According to a report in ET, VinFast aims to debut its first locally assembled car during the 2025 festive season, priced between Rs 25-30 lakh. Positioned in the premium affordable segment of India’s expanding EV market, these models are expected to offer a driving range of 300-500 kilometers.
By opting for the completely knocked down (CKD) route, VinFast can circumvent high import duties, thereby ensuring competitive pricing in India. The country imposes steep import tariffs, including a 100% duty on car models exceeding a CIF value of USD 40,000 and 70 per cent on those below. In contrast, CKD kits face a more manageable 15 per cent duty.
VinFast anticipates that its localized production and competitive pricing strategy will enable it to ramp up to a peak capacity of 50,000 units in its inaugural year. The company projects India’s nascent electric car market to grow from 90,000 units in 2023 to 150,000 units by the end of the current calendar year. VinFast plans to outline its Indian market strategy at the Bharat Mobility Global Expo scheduled for January 17-22, 2025.
A source highlighted the confidence boost among suppliers, dealers, and buyers due to the local assembly approach. VinFast intends to allocate the savings from reduced duties towards brand building and marketing initiatives. While VinFast’s Indian venture is independent of the government’s new EV policy, the company eagerly awaits policy guidelines to potentially leverage incentives outlined in the recent announcement.

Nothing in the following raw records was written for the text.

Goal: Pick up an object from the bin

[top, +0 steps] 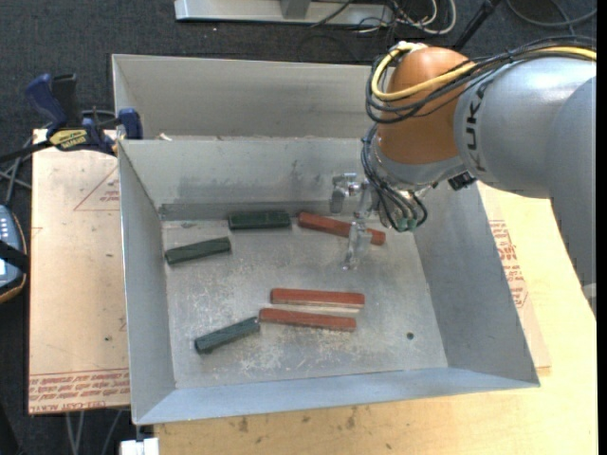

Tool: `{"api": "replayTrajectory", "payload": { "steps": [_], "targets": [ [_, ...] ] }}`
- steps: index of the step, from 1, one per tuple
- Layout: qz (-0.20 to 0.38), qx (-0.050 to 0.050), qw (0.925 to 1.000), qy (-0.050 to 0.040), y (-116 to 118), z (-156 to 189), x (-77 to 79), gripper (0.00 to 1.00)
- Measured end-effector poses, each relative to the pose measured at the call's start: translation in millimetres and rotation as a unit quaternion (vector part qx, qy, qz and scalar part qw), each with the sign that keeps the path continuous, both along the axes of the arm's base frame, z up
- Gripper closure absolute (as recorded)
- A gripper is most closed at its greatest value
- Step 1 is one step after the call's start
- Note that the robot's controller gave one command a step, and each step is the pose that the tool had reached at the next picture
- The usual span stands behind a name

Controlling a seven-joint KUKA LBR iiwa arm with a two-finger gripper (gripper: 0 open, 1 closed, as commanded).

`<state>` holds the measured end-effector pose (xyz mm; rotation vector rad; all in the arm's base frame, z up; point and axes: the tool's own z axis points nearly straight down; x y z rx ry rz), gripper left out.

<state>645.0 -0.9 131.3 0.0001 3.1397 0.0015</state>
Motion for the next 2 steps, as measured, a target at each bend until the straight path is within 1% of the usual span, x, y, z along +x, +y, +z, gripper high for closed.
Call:
{"api": "replayTrajectory", "payload": {
  "steps": [1,2],
  "targets": [
    [0.000,0.000,1.0000,0.0000,0,0,0.0,0.00],
    [-0.010,0.000,0.9999,-0.0032,6,-42,10.9,0.00]
  ]
}}
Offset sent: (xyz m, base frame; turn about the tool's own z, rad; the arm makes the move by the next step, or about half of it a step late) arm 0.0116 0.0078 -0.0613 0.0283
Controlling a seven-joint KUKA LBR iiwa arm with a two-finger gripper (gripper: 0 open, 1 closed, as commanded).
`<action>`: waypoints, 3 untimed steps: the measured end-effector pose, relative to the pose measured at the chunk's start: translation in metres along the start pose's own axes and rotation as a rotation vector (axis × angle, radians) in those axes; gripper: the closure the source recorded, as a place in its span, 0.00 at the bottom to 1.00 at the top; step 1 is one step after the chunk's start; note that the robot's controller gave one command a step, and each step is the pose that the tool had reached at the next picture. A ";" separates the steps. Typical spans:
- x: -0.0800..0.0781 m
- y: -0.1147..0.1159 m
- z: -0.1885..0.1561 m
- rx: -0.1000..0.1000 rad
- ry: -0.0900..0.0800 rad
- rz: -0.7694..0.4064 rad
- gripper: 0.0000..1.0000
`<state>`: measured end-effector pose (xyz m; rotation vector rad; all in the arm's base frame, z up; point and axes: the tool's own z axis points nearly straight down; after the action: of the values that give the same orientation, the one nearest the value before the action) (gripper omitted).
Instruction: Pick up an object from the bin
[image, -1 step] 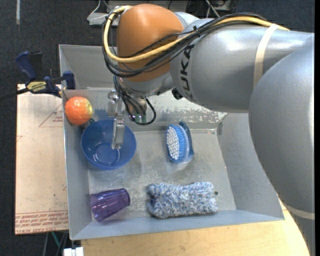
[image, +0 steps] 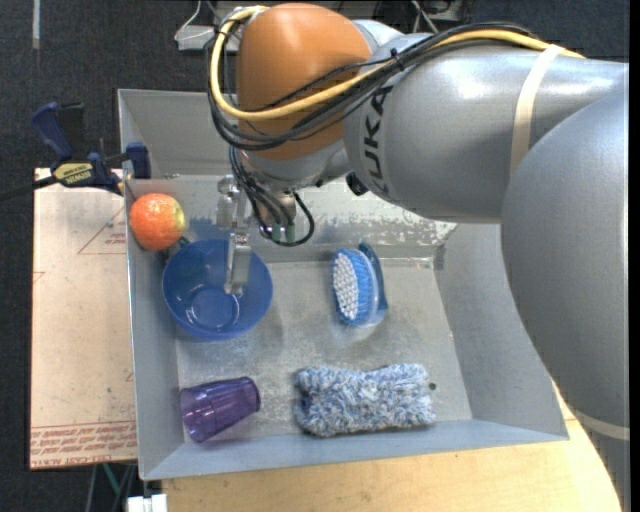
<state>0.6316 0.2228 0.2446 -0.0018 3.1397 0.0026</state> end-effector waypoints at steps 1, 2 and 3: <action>-0.006 -0.056 0.088 0.002 0.009 -0.189 0.00; 0.003 -0.039 0.085 -0.004 -0.009 -0.294 0.00; 0.032 -0.052 0.124 -0.003 0.003 -0.315 0.00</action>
Offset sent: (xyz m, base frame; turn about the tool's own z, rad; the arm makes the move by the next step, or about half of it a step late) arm -0.0033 -0.0398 -0.0846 -0.2953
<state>0.6003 0.1705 0.1207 -0.4942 3.1038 0.0063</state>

VinFast has committed to investing over Rs 4,150 crore (USD 500 million) over the next five years to construct a manufacturing facility near Chennai, spread across 400 acres. This facility, part of the company’s agreement with the Tamil Nadu government, will boast an annual production capacity of 150,000 units during its initial phase, supporting an estimated workforce of 3,000 to 3,500 employees.